Systems Upgrade: China reforms digital health policies

China’s array of digital health platforms and mobile phone apps played an important role in tackling the challenges presented by the novel coronavirus (SARS-CoV-2) epidemic that broke out earlier this year. Online platforms swung into action to provide virus tracking, health codes, public advice on medical masks and preventive measures, or links to the latest government announcements. The digital health sector also received a major boost from policymakers, after the National Healthcare Security Administration (NHSA) for the first time indicated that national insurance coverage should be extended to the online sale of prescription drugs. GBI reviews the policies underpinning China’s digital healthcare space, recent national and provincial developments, and some of the partnerships struck by multinational pharmaceutical companies to ensure business continued as near as possible to normal during the outbreak conditions.

China’s evolving eHealth ecosystem
China issued a first license to an online pharmacy in 2005, but the digital health sector was relatively constrained until the entry of internet giant Alibaba in 2014. Ali purchased a controlling stake in CITIC 21BCN, later renamed Alibaba Health, in a move aimed at gaining control over the government’s drug product bar coding system. There were also two key policies released in 2014: an updated version of China’s telemedicine guidelines, 1 and draft regulations from the China Food and Drug Administration (CFDA) that indicated the government was toying with permitting online prescription drug sales.2 The perceived encouragement from policymakers produced a surge in VC investment into e-commerce sites, online physician-patient consulting platforms, and disease management apps.

Regulators subsequently decided to maintain a relatively tight grip over the sector, particularly over online sales of prescription drugs. The first cloud/internet hospitals began to be established within local level pilot schemes from 2014 onwards, offering online medical services, telemedicine consultations, and in some cases prescription drug purchasing and delivery.

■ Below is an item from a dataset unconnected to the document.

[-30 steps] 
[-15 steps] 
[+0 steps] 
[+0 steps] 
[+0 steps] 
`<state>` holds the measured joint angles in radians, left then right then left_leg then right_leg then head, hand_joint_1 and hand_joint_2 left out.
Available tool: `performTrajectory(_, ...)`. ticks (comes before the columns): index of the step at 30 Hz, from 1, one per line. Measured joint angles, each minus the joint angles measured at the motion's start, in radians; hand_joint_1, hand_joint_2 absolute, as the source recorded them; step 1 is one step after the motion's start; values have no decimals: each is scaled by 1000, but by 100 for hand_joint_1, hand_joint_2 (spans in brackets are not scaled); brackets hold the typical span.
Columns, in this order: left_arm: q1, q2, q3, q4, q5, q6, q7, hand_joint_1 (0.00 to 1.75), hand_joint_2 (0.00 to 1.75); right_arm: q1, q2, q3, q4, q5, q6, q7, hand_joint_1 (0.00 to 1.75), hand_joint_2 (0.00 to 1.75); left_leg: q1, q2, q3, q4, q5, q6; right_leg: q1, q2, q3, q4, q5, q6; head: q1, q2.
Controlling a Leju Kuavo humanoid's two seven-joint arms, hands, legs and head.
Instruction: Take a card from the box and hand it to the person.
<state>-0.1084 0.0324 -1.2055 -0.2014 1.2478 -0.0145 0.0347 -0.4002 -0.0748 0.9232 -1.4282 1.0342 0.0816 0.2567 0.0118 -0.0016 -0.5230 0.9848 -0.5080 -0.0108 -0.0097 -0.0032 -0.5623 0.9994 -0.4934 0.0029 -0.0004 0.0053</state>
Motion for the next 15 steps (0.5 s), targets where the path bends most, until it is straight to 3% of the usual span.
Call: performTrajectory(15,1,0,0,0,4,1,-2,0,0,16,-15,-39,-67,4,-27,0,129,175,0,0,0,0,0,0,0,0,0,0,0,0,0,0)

The “Internet+” action plan introduced in 2015 provided broad support for online innovations to be applied in the healthcare field. A State Council opinions paper in April 2018 gave the official nod for internet hospitals to move beyond experimentation and be more widely employed. The key National Health Commission (NHC) document defining the scope and service offerings possible through internet hospitals was released in September 2018.

By October 2019, a total of 269 Internet hospitals linked to real-world public-sector hospitals had been established across 19 provinces, according to a National Health Commission (NHC) spokesperson.3 Another NHC official revealed that the number of patients accessing online medical services in China increased over 17 times from 2018 to 2019. 4

Online drug sales were provided a legal basis within the new edition of the Drug Administration Law (DAL) released in August 2019 and taking effect from the beginning of 2020, while the National Healthcare Security Administration (NHSA) set out a range of internet medical services that could be included within the scope of items reimbursable under the Basic Medical Insurance (BMI) schemes. The NHC and NHSA include several provisos to online medical care in China, including forbidding patients from gaining a first diagnosis online, limiting online drug purchases to refill prescriptions for patients with real world records at a bricks and mortar facility, excluding several specialist or narcotic drug types and vaccines, and declining to extend BMI coverage to drugs purchased online.

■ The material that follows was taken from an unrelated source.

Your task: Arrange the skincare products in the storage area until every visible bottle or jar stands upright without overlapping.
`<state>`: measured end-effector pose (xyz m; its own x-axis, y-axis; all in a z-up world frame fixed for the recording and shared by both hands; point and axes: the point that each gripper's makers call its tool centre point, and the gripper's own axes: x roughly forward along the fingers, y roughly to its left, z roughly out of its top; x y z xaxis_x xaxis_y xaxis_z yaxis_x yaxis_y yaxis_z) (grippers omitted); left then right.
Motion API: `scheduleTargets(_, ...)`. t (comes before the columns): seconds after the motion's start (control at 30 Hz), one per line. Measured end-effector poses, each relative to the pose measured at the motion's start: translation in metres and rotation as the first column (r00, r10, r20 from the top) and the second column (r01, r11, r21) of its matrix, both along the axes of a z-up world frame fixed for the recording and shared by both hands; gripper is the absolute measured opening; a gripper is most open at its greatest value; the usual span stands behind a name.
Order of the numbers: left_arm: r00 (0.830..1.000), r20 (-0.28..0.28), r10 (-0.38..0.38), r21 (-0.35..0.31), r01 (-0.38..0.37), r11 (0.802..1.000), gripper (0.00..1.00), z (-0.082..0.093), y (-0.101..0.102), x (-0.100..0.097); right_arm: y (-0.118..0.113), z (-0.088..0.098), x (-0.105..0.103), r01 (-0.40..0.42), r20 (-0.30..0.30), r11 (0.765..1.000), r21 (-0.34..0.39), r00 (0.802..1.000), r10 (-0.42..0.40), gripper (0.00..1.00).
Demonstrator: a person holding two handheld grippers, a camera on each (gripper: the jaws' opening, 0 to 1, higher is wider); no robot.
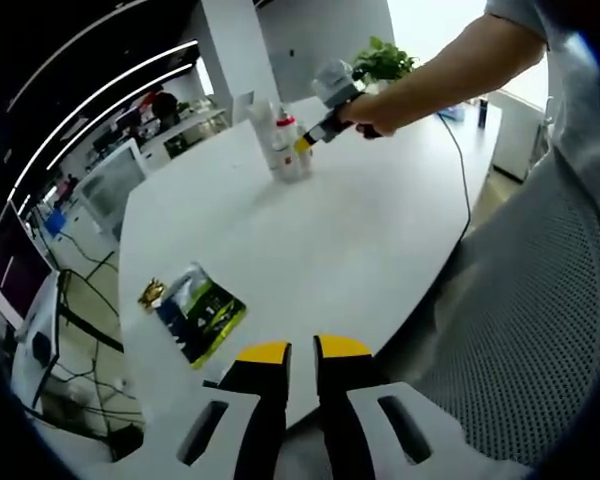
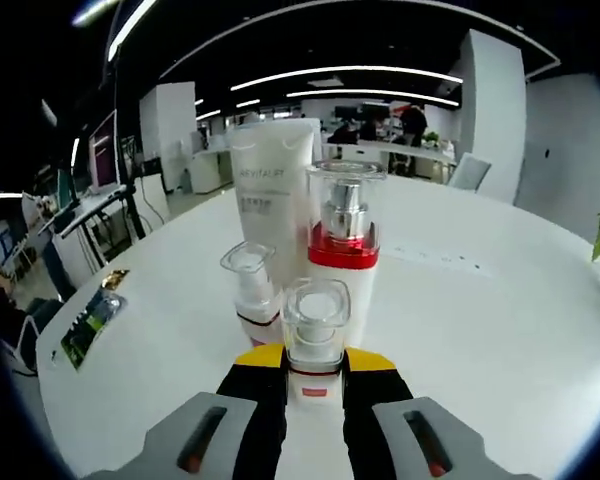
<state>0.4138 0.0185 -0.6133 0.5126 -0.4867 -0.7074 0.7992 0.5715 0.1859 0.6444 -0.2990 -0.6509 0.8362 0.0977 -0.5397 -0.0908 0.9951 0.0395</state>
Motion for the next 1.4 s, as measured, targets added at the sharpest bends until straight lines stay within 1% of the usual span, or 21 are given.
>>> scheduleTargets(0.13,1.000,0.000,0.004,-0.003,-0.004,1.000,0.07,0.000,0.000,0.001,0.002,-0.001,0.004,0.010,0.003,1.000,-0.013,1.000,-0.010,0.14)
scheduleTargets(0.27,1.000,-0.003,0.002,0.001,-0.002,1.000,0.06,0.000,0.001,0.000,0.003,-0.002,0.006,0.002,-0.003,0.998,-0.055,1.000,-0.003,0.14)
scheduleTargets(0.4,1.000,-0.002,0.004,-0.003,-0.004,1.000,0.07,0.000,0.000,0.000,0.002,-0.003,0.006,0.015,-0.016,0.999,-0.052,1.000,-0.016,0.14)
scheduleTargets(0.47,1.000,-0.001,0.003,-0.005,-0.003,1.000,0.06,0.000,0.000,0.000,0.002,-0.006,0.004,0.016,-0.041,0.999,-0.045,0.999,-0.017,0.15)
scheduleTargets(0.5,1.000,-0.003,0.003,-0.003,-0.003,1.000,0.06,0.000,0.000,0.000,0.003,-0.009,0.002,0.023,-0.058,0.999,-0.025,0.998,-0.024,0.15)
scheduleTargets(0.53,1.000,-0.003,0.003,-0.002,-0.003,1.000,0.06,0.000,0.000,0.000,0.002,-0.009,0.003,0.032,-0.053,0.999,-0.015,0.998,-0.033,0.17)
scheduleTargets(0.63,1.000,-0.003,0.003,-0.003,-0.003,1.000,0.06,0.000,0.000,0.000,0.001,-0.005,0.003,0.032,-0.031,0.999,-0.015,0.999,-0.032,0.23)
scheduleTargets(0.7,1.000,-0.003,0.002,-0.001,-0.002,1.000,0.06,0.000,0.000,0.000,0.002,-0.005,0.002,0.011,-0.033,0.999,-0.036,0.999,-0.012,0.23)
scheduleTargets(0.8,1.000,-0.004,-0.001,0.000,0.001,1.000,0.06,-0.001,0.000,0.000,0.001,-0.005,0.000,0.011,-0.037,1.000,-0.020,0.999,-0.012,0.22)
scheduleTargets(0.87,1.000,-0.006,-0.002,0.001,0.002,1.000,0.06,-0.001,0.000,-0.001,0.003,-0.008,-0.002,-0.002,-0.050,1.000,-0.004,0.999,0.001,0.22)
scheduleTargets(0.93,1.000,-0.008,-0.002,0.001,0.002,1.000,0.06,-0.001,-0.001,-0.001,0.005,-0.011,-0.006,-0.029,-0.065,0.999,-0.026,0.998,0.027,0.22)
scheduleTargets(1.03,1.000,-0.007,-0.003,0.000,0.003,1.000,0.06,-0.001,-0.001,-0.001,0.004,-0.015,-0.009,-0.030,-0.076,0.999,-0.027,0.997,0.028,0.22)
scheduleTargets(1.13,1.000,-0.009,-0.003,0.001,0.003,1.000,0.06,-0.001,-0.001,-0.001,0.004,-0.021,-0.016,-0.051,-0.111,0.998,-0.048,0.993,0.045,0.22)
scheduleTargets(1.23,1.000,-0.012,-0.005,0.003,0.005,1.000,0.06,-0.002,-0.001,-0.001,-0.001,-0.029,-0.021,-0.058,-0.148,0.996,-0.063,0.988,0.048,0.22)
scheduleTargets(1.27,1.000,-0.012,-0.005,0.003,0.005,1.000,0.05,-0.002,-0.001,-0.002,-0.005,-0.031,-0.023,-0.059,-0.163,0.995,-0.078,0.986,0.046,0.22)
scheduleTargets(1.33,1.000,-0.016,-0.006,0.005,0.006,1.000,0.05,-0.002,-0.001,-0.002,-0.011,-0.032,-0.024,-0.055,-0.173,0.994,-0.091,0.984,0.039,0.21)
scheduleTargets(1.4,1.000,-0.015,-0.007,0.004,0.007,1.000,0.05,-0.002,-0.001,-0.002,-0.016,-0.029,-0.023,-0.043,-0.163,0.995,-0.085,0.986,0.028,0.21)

With solid policy foundations already established, the outbreak of the new coronavirus in early 2020 and necessity to ensure patient access to health services amid lockdown conditions acted as a catalyst for the sector. A string of national level releases (see Table 2) entailed a degree of “noise” or repetition of previously stated policies, but also some significant relaxations in policy. Refill prescriptions were extended to three months (from the standard two), and BMI schemes were permitted to reimburse patients for both online medical services and online prescribing and sale of drugs during the outbreak, still limited to patients seeking follow up care or repeat prescriptions already obtained from a real-world doctor.

Real-world implementation by local governments

China’s more forward-thinking provinces responded quickly to national promptings with a string of policies promising to allow patients with common or chronic diseases access to reimbursed follow-up care from internet hospitals (see Table 3). Despite the flurry of on-message announcements, real-world implementation as always has been more fragmented and with various models adopted (see Table 4).

Dozens of individual hospitals invested in software or formed partnerships to establish internet hospital portals during the outbreak period. Once established, hospitals then apply for certification to connect to provincial/municipal Basic Medical Insurance (BMI) schemes. Beijing recently announced that 5 major hospitals are now certified to offer reimbursed online medical services including drug prescription and purchases for follow up patients, while another 14 hospitals are awaiting certification. Some municipalities have set up municipal-wide platforms providing a single portal for patients linked to multiple local institutions (for example Hangzhou and Nanjing). And third-party private sector players, are also becoming increasingly closely entwined with the national BMI schemes, such as Ping An Good Doctor’s recent partnership with Hubei’s BMI schemes. Ping An’s hospital cloud platform is able to partner with local hospitals and connect with IT systems, giving the app’s members in the region access to online services connected to real-world institutions.